*Work to complete*: Work through the data below and give the number of lines holding "were", nothing more.

Stored data:
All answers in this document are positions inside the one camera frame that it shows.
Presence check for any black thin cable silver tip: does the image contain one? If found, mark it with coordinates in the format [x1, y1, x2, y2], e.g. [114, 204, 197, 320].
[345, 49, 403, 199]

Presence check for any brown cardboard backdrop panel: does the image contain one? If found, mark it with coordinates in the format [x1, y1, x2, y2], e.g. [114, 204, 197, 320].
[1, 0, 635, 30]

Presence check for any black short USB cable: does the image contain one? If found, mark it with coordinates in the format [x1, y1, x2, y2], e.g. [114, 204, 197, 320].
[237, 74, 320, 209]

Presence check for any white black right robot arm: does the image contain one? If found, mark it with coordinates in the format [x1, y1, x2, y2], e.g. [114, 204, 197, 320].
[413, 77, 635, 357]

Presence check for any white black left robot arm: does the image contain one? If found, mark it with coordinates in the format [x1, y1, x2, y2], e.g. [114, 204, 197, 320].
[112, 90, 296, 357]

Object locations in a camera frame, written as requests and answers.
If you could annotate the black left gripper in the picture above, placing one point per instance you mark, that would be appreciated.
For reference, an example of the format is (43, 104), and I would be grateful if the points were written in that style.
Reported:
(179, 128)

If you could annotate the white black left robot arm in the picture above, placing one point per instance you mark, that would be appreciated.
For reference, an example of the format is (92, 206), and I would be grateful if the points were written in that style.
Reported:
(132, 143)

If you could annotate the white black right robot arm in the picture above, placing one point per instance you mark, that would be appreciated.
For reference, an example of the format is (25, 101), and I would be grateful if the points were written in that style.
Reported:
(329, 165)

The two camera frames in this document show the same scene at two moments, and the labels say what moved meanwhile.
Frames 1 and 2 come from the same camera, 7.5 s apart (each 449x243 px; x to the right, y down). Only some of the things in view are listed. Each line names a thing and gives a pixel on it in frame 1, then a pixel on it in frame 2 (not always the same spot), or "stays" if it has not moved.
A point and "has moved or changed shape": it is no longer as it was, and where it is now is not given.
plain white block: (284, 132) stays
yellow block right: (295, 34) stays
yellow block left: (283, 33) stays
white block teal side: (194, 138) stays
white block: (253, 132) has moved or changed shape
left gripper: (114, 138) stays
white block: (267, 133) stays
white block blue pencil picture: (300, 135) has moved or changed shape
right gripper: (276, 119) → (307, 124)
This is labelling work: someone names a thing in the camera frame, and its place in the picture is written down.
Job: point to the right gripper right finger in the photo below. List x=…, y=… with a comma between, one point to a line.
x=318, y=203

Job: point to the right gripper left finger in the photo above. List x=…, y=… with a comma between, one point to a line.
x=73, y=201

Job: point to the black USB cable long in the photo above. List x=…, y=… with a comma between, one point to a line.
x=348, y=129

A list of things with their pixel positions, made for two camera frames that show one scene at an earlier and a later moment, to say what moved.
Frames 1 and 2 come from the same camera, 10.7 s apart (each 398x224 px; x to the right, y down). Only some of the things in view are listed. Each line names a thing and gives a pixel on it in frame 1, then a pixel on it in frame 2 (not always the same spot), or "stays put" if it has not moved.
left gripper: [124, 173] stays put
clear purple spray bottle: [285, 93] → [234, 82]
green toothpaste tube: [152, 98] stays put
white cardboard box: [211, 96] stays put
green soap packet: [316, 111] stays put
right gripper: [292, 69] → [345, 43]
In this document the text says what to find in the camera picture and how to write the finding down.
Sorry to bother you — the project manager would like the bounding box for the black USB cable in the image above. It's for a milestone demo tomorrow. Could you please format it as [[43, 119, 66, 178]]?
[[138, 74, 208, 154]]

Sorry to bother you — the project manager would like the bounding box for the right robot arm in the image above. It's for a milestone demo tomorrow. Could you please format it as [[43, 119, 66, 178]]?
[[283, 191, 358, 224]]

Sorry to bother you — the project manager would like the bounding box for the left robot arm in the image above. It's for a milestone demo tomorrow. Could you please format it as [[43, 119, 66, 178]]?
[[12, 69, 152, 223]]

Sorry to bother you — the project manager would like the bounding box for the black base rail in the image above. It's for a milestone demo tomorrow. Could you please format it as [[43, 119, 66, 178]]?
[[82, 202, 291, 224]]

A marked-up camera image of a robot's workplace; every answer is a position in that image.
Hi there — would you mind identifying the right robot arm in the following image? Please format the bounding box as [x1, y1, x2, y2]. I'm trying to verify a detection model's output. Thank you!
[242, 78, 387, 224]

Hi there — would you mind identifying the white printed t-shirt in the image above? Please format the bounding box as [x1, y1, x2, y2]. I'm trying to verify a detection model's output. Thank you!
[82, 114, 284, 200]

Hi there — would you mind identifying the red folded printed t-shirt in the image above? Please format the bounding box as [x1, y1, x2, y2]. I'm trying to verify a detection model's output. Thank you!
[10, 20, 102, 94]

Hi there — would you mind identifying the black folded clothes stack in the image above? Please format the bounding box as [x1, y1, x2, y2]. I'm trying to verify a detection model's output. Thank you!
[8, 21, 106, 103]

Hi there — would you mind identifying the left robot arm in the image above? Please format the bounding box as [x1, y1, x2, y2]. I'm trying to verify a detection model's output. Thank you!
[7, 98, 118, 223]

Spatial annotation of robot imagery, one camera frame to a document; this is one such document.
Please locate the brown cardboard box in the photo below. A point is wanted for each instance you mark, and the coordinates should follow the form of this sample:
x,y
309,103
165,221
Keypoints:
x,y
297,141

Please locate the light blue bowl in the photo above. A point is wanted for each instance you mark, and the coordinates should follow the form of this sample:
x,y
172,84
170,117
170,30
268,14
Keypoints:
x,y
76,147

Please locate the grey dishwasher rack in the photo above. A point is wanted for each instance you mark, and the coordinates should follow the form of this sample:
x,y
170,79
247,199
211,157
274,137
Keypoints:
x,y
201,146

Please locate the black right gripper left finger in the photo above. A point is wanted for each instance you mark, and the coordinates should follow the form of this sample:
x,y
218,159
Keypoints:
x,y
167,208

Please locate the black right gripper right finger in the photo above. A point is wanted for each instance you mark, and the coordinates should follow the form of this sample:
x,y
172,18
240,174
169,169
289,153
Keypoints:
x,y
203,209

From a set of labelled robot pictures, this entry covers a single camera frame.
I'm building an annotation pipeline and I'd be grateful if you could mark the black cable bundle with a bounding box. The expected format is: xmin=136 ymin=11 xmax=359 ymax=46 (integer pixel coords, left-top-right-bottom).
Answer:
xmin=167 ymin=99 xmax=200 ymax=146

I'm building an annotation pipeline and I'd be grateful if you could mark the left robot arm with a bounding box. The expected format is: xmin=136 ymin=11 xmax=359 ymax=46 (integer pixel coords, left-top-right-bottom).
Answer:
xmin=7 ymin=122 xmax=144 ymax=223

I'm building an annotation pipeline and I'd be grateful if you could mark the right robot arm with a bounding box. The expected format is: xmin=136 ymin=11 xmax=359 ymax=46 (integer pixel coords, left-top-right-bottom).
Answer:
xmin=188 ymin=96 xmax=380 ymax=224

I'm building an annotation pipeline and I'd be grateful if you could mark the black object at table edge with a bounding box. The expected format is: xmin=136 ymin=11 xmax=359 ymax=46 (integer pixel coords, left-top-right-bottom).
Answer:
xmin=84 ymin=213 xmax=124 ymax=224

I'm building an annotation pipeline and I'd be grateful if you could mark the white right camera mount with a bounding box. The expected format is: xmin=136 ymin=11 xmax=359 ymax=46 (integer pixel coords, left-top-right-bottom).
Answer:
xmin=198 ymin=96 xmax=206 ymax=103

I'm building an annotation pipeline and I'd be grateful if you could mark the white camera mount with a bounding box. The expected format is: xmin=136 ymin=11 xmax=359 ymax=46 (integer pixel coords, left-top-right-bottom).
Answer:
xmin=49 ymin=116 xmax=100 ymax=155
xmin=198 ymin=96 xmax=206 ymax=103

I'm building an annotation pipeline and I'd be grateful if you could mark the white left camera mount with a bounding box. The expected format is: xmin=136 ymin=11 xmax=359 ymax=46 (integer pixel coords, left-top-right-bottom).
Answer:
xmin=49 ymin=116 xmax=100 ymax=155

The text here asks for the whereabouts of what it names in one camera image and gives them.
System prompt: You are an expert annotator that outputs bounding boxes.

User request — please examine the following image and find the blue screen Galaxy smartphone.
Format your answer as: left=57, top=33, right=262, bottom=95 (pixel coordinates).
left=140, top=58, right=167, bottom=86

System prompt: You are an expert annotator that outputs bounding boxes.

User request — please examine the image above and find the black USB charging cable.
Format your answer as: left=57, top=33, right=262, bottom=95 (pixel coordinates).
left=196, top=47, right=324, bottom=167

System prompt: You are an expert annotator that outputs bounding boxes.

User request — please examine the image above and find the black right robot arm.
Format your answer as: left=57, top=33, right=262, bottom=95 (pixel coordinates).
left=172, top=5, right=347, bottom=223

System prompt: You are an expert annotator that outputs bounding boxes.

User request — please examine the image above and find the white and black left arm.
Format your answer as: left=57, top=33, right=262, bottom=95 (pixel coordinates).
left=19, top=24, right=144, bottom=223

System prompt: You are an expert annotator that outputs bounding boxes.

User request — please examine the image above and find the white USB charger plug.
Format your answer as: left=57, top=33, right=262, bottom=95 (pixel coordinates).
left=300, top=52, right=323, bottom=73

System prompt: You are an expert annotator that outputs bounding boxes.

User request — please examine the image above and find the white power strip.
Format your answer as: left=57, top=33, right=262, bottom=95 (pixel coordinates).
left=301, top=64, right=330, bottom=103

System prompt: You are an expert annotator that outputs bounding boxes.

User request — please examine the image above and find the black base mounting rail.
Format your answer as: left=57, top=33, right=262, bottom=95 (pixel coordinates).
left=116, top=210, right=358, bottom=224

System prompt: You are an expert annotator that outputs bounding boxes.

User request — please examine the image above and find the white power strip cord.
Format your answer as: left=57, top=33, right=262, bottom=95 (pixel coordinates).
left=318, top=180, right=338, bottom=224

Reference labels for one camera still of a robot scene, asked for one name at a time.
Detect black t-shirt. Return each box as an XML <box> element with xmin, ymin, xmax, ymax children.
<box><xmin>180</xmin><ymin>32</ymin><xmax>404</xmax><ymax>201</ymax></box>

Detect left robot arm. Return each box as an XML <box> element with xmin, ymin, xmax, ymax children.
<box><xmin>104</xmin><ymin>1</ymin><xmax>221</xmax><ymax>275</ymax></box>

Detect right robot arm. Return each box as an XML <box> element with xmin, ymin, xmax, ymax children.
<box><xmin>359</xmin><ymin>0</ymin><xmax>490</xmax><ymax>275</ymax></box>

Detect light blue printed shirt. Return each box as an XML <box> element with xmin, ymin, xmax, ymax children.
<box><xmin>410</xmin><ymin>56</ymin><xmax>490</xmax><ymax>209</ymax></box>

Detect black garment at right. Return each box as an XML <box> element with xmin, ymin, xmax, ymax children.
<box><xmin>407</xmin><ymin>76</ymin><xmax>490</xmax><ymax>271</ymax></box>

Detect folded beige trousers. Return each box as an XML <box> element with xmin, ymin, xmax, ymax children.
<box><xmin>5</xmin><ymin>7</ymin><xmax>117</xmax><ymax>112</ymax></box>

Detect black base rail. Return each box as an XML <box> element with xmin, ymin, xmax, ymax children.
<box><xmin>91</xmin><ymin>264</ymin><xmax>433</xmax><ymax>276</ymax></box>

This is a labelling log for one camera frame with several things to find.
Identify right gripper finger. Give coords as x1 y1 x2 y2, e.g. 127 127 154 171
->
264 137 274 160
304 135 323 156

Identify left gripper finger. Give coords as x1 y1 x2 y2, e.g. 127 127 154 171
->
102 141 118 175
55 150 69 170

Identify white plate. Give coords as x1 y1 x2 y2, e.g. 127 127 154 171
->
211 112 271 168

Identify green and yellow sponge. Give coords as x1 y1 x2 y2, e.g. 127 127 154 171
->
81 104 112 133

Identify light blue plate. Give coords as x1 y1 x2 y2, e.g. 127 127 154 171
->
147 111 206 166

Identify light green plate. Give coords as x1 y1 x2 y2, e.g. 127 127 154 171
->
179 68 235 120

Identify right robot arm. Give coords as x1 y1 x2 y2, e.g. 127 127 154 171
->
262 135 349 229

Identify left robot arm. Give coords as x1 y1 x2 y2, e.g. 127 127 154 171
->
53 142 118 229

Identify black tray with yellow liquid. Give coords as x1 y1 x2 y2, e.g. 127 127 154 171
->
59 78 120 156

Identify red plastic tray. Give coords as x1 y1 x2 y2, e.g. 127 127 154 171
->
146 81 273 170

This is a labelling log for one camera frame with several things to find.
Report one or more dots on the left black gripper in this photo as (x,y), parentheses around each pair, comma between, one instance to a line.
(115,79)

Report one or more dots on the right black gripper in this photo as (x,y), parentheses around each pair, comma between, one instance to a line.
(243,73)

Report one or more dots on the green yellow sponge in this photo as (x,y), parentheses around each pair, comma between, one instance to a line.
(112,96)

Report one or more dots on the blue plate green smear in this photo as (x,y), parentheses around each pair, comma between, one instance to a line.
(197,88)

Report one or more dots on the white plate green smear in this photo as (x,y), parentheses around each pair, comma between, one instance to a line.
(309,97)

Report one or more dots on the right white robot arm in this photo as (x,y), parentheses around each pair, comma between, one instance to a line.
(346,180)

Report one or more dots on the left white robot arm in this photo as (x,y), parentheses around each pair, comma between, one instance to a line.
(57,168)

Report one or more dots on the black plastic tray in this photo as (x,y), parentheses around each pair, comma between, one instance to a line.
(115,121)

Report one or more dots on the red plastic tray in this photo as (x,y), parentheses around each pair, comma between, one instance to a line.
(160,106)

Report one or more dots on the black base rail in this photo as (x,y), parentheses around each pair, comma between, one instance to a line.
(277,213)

*Task response*: 3